Starring Leila Bekhti and Damien Bonnard, the film tells the story of a couple under stress due to Bonnard's character suffering from bipolar disorder, and who do their best to protect their child.

- 'The Divide' by Catherine Corsini, France -

Two decades after her film "Replay" entered the Cannes competition, Corsini returns with a drama about a couple stuck in a hospital that comes under siege during a violent Paris demonstration inspired by the Yellow Vests movement.

- 'The Worst Person in the World' by Joachim Trier, Norway -

A film about love and its complications, Trier's latest concludes an accidental trilogy of Oslo-based films exploring exclusion and isolation. It tells the story of Julie, turning 30 and looking for answers in a new relationship, only to be let down by reality. 
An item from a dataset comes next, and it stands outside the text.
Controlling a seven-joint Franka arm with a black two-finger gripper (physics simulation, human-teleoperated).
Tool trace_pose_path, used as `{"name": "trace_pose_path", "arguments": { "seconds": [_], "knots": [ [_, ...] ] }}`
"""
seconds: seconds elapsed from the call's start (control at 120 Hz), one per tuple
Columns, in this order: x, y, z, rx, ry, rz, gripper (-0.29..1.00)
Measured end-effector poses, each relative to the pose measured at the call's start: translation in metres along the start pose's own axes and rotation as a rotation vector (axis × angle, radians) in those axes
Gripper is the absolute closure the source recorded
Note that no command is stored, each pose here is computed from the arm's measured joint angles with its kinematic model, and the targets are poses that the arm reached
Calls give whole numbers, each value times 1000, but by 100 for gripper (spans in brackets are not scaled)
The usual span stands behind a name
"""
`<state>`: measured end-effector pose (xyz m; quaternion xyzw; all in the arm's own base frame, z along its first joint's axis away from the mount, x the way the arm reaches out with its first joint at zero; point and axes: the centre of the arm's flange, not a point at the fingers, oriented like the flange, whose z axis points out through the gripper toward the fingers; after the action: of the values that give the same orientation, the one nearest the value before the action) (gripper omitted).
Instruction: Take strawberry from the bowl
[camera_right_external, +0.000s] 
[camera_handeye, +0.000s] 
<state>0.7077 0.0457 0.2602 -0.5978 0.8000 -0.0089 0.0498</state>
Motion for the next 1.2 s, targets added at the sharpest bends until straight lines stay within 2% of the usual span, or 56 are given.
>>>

- 'Hytti No 6' (Compartment No 6) by Juho Kuosmanen, Finland - 

Two strangers  -- a Finnish woman and a gloomy Russian -- share a train compartment winding its way up to the Arctic circle in a road movie set against the backdrop of the 1980s Soviet Union. Kuosmanen hopes to follow the success of his charming, low-key boxing flick, "The Happiest Day in the Life of Olli Maki". 
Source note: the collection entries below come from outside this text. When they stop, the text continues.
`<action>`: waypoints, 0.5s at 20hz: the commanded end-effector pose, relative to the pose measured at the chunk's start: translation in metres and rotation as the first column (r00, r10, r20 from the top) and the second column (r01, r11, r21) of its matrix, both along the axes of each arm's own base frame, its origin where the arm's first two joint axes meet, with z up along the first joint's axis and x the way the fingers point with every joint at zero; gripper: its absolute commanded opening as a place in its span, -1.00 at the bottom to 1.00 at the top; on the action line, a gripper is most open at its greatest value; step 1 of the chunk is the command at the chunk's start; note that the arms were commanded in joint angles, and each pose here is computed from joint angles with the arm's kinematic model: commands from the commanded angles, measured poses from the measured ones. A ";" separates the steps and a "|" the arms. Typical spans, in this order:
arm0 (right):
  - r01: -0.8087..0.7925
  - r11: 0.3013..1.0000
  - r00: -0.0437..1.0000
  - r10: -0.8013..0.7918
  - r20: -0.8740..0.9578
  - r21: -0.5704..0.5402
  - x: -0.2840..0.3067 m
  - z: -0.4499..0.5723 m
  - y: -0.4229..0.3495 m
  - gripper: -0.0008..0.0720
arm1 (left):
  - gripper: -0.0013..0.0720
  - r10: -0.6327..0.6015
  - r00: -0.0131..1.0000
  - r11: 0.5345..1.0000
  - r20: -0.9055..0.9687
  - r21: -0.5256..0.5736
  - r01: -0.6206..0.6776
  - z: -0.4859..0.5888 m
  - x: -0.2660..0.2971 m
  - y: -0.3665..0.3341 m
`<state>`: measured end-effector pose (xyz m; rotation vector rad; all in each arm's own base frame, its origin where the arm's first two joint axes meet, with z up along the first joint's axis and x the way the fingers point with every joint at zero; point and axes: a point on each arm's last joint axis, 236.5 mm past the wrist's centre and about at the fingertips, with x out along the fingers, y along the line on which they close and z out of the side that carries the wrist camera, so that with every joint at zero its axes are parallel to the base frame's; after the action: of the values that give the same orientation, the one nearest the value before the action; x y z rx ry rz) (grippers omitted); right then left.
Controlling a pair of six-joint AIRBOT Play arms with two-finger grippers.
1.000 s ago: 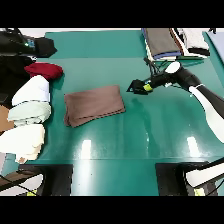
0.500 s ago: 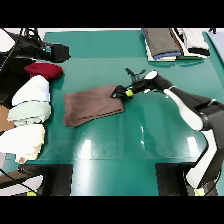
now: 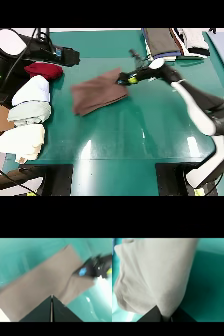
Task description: Fold the shirts.
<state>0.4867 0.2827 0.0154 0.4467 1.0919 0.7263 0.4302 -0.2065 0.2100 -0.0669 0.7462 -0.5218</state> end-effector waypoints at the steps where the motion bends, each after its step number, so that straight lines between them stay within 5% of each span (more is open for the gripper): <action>1: 0.184 0.973 0.981 -0.173 0.088 -0.138 0.007 0.029 -0.124 -0.93 | -0.91 -0.066 0.998 0.998 0.017 0.018 0.066 0.000 -0.011 -0.024; 6: 0.578 0.781 0.816 -0.550 0.176 -0.238 -0.031 0.062 -0.341 -0.93 | -0.91 -0.068 0.998 0.998 0.016 0.012 0.068 0.001 -0.012 -0.025; 10: 0.835 0.498 0.544 -0.808 0.224 -0.234 -0.104 0.070 -0.483 -0.93 | -0.91 -0.050 0.999 0.999 0.013 -0.016 0.050 0.004 -0.010 -0.027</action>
<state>0.4397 -0.1088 0.0796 0.5298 0.8331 -0.0600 0.4192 -0.2316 0.2115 -0.0376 0.7369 -0.5793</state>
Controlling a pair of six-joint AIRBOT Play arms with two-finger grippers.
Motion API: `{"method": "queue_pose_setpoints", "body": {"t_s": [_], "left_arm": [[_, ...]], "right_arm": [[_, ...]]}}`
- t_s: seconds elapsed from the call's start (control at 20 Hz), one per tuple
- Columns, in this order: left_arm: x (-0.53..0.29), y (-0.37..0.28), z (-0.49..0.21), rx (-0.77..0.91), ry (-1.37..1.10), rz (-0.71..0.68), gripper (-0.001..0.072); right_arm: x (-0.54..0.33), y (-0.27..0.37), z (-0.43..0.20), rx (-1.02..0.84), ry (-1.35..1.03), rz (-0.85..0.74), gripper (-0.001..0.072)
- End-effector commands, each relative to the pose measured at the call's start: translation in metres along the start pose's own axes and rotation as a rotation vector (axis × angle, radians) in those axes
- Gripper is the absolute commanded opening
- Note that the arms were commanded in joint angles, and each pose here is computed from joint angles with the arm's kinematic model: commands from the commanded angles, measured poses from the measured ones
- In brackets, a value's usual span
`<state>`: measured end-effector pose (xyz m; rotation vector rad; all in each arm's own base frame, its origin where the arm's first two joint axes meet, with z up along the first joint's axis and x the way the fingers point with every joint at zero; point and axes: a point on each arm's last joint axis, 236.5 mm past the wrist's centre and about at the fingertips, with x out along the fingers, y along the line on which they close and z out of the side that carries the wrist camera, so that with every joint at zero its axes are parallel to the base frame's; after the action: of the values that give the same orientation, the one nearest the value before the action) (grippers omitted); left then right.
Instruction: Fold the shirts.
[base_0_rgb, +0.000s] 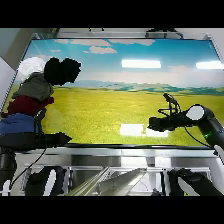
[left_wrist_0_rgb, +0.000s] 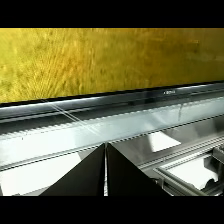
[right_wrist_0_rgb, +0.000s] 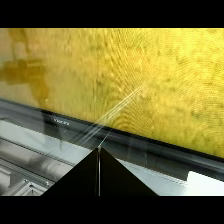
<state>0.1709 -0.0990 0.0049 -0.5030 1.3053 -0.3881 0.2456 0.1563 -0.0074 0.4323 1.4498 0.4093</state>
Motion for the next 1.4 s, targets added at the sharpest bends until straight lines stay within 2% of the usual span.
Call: {"method": "queue_pose_setpoints", "body": {"t_s": [0.0, 0.35, 0.65, 0.85, 0.9, 0.95, 1.0, 1.05, 1.1, 1.35], "left_arm": [[0.0, 0.0, 0.0, -0.001, 0.0, 0.0, 0.0011], [0.0, 0.0, 0.001, -0.001, -0.007, 0.0, 0.0011], [-0.007, 0.012, 0.053, 0.004, -0.225, 0.055, 0.0011], [-0.049, 0.05, 0.122, 0.088, -0.32, 0.293, 0.0014], [-0.058, 0.057, 0.145, 0.106, -0.31, 0.336, 0.0236], [-0.065, 0.062, 0.173, 0.115, -0.304, 0.359, 0.0701], [-0.067, 0.069, 0.2, 0.115, -0.296, 0.374, 0.0689], [-0.066, 0.074, 0.232, 0.117, -0.29, 0.378, 0.0689], [-0.063, 0.079, 0.261, 0.128, -0.287, 0.377, 0.0689], [-0.018, 0.126, 0.395, 0.139, -0.306, 0.369, 0.0689]], "right_arm": [[0.0, 0.0, 0.0, 0.0, 0.002, 0.0, 0.0025], [0.0, 0.0, 0.0, 0.001, -0.001, 0.001, 0.0025], [0.0, 0.0, 0.016, 0.001, -0.069, 0.0, 0.0025], [-0.007, 0.0, 0.061, 0.002, -0.26, 0.001, 0.0026], [-0.011, 0.0, 0.071, 0.002, -0.306, 0.0, 0.0031], [-0.013, 0.0, 0.079, 0.001, -0.342, -0.001, 0.0033], [-0.016, -0.001, 0.087, 0.0, -0.375, -0.005, 0.0097], [-0.018, -0.002, 0.093, 0.002, -0.401, -0.006, 0.0312], [-0.018, -0.003, 0.097, 0.004, -0.417, -0.008, 0.0409], [-0.006, -0.019, 0.111, 0.018, -0.433, -0.045, 0.0407]]}}
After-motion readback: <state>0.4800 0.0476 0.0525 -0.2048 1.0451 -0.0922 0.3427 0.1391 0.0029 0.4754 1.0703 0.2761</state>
- 'Casablanca Beats' by Nabil Ayouch, France-Morocco - 

Ayouch rocks the suburbs of Casablanca with a film about young people seeking an outlet through hip-hop in an underprivileged neighbourhood made infamous in 2003 after a group of radicalised local youth carried out suicide bombings in the city.

- 'Ha'Berech' (Ahed's Knee) by Nadav Lapid, Israel - 

After winning prizes in Locarno, Cannes and Berlin for his first three films, Lapid explores two battles waged by an Israeli director, one against the death of freedom and one against the death of a mother, both of which are doomed to failure.

- 'Drive My Car' by Ryusuke Hamaguchi, Japan - 

An aging, widowed actor looking for a chauffeur ends up hiring a 20-year-old woman. Things go wrong between them at first, but then a special relationship emerges. 

- 'Bergman Island' by Mia Hansen-Love, France -

An American film-making couple spends a summer on Faro, the windswept Baltic island that inspired Ingmar Bergman. Reality and fiction start to blur as the weeks pass.

- 'A Felesegem Tortenete' (The Story of My Wife) by Ildiko Enyedi, Hungary -

Featuring France's Lea Seydoux, who features in three of the films in competition this year, Enyedi's film kicks off with a bet by a sea captain that he'll marry the first woman who walks in. It follows Enyedi's Golden Bear win at Berlin in 2017 for "On Body and Soul".

- 'Flag Day' by Sean Penn, US -

Star actor Penn again steps behind the camera for a film about a conman whose daughter struggles to come to terms with his choice of profession. Penn stars alongside his own daughter Dylan, as well as Josh Brolin.